3.31.2011

The GGA Project -- Day #110 "Minor Setback, Major Shift"

Today I was haunted by an unsettling feeling that I couldn't seem to shake for most of the day.  It was late in the evening when I identified its source, which is this: I now know this blog is being read by a few people whom I'd rather had never known or cared about it.  And knowing that, I found myself enclosed in a vague feeling of discomfort.  I found myself wanting to return to a pattern I'd developed in recent years, which was to repress the parts of me that would have caused conflict in my relationship.  Namely, this meant repressing the desire to do the things I enjoyed and be the person I was at heart because doing so was risking harsh judgement, criticism, or belittlement.

Now, with all these days of new activities out there on the internet (of all places!), it's in the wide, wide open--what it is that I like to do for fun.  It's out there--the kind of people I like to spend time with.  It's out there--my sense of humor.  It's out there--my sense of reality and morality and normalcy.  It's out there--the person I am when nobody is there to demand that I change.

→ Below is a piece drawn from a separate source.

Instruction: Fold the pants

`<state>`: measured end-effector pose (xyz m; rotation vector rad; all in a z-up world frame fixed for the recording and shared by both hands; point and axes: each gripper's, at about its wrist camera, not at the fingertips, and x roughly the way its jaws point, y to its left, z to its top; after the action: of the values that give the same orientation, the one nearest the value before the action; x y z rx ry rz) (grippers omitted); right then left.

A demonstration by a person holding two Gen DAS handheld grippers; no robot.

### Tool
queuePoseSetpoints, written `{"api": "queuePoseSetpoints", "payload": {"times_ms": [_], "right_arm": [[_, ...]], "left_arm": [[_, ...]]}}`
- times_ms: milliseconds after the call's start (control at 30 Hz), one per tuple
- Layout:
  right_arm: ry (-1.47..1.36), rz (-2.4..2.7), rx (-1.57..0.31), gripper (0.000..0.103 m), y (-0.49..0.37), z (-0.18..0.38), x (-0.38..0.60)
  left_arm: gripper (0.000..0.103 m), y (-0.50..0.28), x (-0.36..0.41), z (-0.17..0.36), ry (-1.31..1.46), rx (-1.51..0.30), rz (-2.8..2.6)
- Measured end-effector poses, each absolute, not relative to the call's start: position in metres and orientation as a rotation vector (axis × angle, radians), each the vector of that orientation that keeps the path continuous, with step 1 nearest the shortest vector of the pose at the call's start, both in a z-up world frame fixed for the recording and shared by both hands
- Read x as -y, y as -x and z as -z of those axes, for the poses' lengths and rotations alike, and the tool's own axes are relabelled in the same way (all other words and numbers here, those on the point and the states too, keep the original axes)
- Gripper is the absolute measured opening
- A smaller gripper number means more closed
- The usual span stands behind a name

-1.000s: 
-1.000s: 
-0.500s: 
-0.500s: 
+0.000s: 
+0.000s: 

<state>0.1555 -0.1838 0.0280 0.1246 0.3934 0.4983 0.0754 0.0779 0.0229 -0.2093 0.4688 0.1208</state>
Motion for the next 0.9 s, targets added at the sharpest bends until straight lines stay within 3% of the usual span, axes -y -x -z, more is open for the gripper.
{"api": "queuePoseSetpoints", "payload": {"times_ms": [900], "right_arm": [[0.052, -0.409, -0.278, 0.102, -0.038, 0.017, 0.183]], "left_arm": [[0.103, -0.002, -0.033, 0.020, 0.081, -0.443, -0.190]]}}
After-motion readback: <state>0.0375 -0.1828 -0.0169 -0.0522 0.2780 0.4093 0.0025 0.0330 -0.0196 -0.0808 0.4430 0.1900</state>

That naked feeling was pressing down on me and threatening to bring out a real, no-joke censor, a censor for my whole life.

Again.

Today's New Activity: Testing My Progress and Resolution

It occurs to me that today is the first measure of whether or not I have grown in the ways I've aimed to, in the ways I *thought* I had over the past few months.  I have to say it was a harder test than I expected, requiring constant vigilance, and checking and rechecking my work for errors in logic and the premises upon which it rested.  It even required lifelines, check-ins, reassurances.

I don't even care about the fact that I'm showing my vulnerability in saying this.  I don't mind that I have to admit it's hard to retrain my mind after so thorough a mental smack-down.

But at the end of today, the answer I reach is this: I can't hide any longer.  I can't pretend I'm anyone other than exactly whom I am.  And in my moments of most profound clarity, I find that it truly doesn't matter what anybody thinks about that, privately or publicly, thoughtfully or flippantly.  Nobody else has a say in that anymore.  The real truth is that nobody else ever did.

I don't mind that I may have to keep reminding myself of this, on paper or in thought.  At my core I know it's true.

And I will make this promise here: that I will ignore every censoring impulse I have, every thought I have about hiding my heart's desires and joys.  I will not let this part of my journey take a detour like the one I took when I stopped writing six years ago.  My every action will come from love instead of fear.  And every day, I will remember that my son is watching for his cue on what it is to be a citizen of this world.  I promise that, in me, he will see the fullest, most vibrant, and most unapologetic version of his mother that this lifetime could have produced.  And in doing so, he will have permission to be exactly whom it was he was meant to be.  And that version of him will be loved, as this version of me is as well.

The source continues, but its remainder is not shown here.